▸ WORK INSTRUCTION: Lines in the listing below containing the string "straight" are to be identified and copied.

□ □ □ □

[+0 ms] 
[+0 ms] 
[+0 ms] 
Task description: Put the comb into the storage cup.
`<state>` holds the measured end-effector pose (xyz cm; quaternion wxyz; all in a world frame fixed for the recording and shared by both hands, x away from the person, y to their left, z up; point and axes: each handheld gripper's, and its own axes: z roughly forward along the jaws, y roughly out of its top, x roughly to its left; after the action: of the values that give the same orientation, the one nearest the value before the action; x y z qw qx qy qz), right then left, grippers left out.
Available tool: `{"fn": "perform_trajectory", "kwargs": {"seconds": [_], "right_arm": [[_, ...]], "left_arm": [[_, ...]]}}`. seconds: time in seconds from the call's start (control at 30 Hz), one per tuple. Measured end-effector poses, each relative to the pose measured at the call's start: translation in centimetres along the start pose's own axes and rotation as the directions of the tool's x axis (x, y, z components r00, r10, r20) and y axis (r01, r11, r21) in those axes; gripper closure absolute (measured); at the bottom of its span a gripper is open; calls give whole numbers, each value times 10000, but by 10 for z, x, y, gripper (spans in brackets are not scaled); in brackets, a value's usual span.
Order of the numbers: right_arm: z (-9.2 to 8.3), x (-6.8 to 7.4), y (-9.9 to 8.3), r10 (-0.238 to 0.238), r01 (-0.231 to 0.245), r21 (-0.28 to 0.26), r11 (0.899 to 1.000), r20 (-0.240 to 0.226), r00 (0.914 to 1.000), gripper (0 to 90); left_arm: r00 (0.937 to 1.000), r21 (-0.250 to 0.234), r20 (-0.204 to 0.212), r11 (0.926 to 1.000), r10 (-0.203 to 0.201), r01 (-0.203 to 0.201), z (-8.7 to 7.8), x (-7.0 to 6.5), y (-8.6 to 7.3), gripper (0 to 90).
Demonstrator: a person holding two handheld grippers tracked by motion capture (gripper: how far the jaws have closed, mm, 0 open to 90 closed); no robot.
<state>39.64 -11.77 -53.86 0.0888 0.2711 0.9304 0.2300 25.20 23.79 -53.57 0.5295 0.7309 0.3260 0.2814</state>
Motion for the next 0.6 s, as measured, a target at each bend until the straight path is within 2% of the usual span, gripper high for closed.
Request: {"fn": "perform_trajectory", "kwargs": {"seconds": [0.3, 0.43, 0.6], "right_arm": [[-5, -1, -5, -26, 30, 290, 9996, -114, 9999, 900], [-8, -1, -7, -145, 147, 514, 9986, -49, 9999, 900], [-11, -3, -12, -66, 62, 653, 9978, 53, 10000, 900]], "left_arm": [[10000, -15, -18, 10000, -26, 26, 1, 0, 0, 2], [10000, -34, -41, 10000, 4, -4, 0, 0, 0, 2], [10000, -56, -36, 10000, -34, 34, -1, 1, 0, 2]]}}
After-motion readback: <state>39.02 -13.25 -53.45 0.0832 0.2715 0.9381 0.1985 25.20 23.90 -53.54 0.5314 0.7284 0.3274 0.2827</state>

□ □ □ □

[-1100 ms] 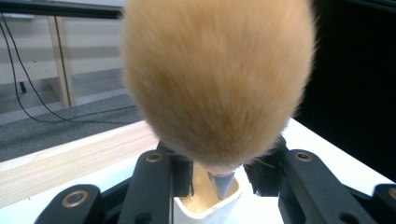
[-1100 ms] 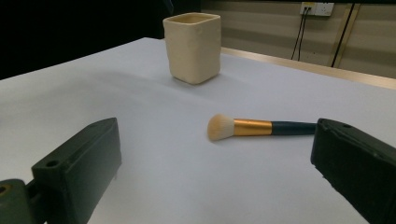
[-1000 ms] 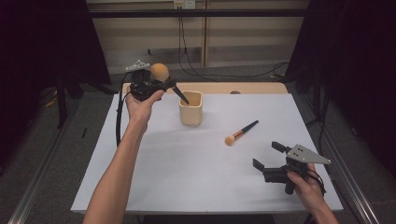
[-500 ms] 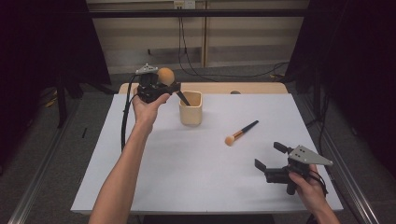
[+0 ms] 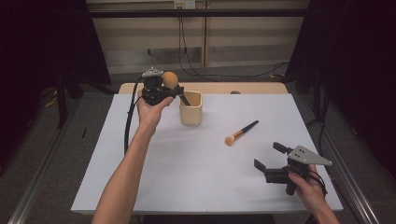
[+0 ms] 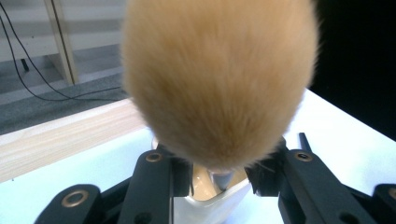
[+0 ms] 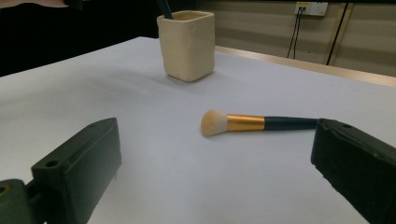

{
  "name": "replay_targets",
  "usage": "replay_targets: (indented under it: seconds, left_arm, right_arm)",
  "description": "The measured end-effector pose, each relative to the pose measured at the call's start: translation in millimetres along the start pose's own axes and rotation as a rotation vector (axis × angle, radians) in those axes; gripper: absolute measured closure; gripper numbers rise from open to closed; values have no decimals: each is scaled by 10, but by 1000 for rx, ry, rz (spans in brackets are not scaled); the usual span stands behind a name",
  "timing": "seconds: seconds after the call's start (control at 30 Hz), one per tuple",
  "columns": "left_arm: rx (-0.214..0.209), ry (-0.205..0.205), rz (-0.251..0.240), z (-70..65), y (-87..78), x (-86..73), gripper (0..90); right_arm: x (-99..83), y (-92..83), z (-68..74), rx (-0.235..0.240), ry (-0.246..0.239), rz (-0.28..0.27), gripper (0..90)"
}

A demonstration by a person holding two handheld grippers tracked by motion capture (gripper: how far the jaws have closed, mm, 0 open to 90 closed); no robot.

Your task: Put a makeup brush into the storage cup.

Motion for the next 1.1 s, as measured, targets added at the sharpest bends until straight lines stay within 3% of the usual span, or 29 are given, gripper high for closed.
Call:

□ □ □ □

▸ ANSWER BELOW:
Motion for the next 0.6 s, as measured, a target at each bend until the straight path is within 2% of the usual span, gripper high for closed.
Motion for the next 1.1 s, as measured, targets added at the sharpest bends until straight lines stay within 3% of the usual span, or 29 are given, gripper high for closed.

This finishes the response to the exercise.